Prompt |
What you return should be the complete data below, word for word, with no pictures in it.
═════ Recorded information
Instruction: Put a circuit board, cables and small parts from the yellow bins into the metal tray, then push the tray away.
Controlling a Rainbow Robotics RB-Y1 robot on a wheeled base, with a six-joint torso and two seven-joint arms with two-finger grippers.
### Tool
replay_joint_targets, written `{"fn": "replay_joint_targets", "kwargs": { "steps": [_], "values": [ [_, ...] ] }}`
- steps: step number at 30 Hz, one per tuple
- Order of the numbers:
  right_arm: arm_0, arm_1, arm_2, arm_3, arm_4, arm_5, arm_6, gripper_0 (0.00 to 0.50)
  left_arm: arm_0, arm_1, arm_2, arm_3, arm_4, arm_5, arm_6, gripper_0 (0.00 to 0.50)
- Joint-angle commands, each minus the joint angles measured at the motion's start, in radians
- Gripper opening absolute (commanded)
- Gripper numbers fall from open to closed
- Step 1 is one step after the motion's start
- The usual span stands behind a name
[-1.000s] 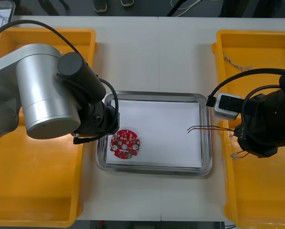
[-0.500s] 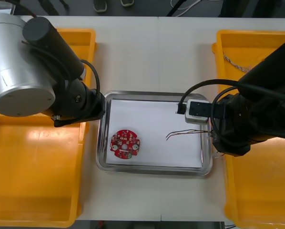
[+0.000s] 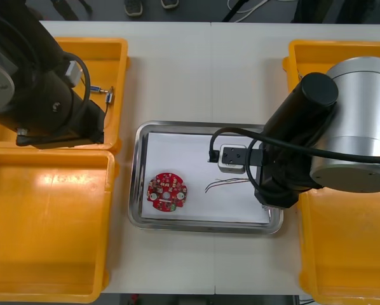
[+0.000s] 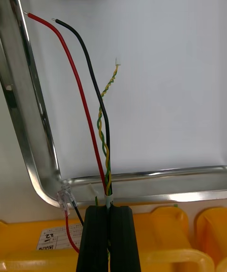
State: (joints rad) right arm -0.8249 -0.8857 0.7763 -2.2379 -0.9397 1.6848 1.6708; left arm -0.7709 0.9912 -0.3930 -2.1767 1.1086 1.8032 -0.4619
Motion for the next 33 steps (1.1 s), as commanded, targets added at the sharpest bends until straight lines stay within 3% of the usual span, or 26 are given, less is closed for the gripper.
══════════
Output |
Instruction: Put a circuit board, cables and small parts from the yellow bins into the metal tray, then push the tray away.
Controlling a Rainbow Robotics RB-Y1 robot on a wheeled base, with a six-joint torso and two seven-joint arms with two-finger grippers.
### Tool
replay_joint_targets, written `{"fn": "replay_joint_targets", "kwargs": { "steps": [_], "values": [ [_, ...] ] }}`
- steps: step number at 30 Hz, one per tuple
- Order of the numbers:
  right_arm: arm_0, arm_1, arm_2, arm_3, arm_4, arm_5, arm_6, gripper_0 (0.00 to 0.50)
  left_arm: arm_0, arm_1, arm_2, arm_3, arm_4, arm_5, arm_6, gripper_0 (0.00 to 0.50)
- Joint-angle commands, each minus the joint angles measured at the motion's start, in radians
- Gripper opening absolute (commanded)
- Gripper numbers fall from open to closed
- Step 1 is one step after the motion's start
- The usual span stands behind a name
[-1.000s] 
[-0.500s] 
[+0.000s] 
[+0.000s] 
State: (joints rad) right arm -0.8249 -0.8857 0.7763 -2.2379 -0.9397 1.6848 1.6708; left arm -0.7709 0.9912 -0.3930 -2.1767 1.1086 1.8032 -0.4619
Motion for the next 33 steps (1.1 s), as commanded, targets added at the sharpest bends until straight lines stay within 3% of the usual span, or 26 are given, less is closed for the gripper.

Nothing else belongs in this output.